The long demise of Silicon Valley… and its coming rise

googleplex.jpg

Google’s HQ from above.

Photo: Tom Foremski

People seem to love to read about the demise of Silicon Valley and it’s largest city San Francisco, or at least the media loves to write that story, time and time again, and often on the slightest pretext.

For example, The San Francisco Chronicle’s SFGate.com, carried a prominent article that a survey of startup founders shows that  Silicon Valley is in danger of losing its tech leadership. 

That sounds like dire news until you look at the survey and see it is based on the answers of a tiny group of 90 portfolio companies of VC firm Initialized Capital. 

Kim-Mai Cutler, a partner at the VC firm, put together the survey.  As a former tech industry, she knows how to lure reporters onto a story. 

The minuscule survey found that 45 founders would consider starting a new company using a remote workforce. 

On that basis SFGate.com felt justified to write this headline: “Bay Area may lose its title as the leading U.S. tech hub, new data finds.

A sample of very recent headlines about Silicon Valley:  

Innovate anywhere but come to scale…

You can certainly start a startup anywhere but you have to come to Silicon Valley if you need to grow quickly. And in tech markets you have to scale quickly to survive. Facebook was founded on the East Coast at Harvard university and many other tech companies started elsewhere.

The attraction is that Silicon Valley has the private capital and the human capital to build a multibillion dollar company faster than any place on the planet bar none. 

Human capital is the only way to transform private capital into massive profits. And Silicon Valley is where both are in abundance.

Human Capital Transforms Capital

Jedidiah Yueh is CEO and founder of Delphix. He sold his first company Avamar, based in Irvine (Southern California) to EMC in 2006. He located his next company, Delphix, in the heart of Silicon Valley. 

He said that in Southern California it was difficult finding the specialists he needed for Avamar, which sold data deduplication technologies. This human capital problem slowed the growth of the company. But Silicon Valley doesn’t have this problem. 

Boom And Bust Cycles

I’ve reported on Silicon Valley since I arrived in San Francisco in 1984. And I’ve seen several boom-and-bust cycles. And each time the cycles get larger and have broader impact across the nation and the world. Each bust has the potential for worldwide effects but so does the boom.
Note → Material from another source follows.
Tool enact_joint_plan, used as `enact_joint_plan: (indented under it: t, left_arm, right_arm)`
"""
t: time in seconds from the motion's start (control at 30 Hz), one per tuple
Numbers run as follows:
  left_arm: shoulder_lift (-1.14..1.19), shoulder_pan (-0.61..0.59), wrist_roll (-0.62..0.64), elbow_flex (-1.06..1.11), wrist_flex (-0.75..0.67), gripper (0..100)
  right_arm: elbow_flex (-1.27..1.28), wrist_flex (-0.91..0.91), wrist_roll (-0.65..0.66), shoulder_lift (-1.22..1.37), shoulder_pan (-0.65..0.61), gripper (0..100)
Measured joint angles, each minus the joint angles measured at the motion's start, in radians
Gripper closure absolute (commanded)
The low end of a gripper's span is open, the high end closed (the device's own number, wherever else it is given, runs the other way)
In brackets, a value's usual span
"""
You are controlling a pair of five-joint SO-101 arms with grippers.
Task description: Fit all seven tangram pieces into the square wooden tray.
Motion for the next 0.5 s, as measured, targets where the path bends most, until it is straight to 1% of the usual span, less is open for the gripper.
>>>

Some signs of recovery are that rents are starting to rise slightly, VCs are raising ever larger funds; big tech companies are building huge areas of office and residential campuses; and tech IPOs are doing well. 

Better Times Ahead…

Yes, the San Francisco Bay Area — which includes San Jose, the tenth largest US city — has suffered from the pandemic’s economic effects. 

People and companies have moved away. Rents have dropped by around a third in many cases over just a few months — demonstrating the sharply lower demand.

But that’s not a crisis. Many of the people who didn’t like living in the Bay Area moved out because they are now able to work remotely. And the people who stayed — and likely want to go back to working in an office — now have cheaper rents. Plus the people who couldn’t afford the rents are now moving in. It’s a win-win-win situation.

Many Silicon Valley news stories, however, don’t see cycles; they see either an unstoppable spiral of decline or an unending rise in rents and companies leaving — yet neither are true.

The Boom is in the Bust

It has to be remembered that it is during Silicon Valley’s bust cycles that the next generation of hot tech startups are created, that then fuel the coming boom.

Silicon Valley is not losing its leadership — and now with lower costs it is a great place to start a new venture.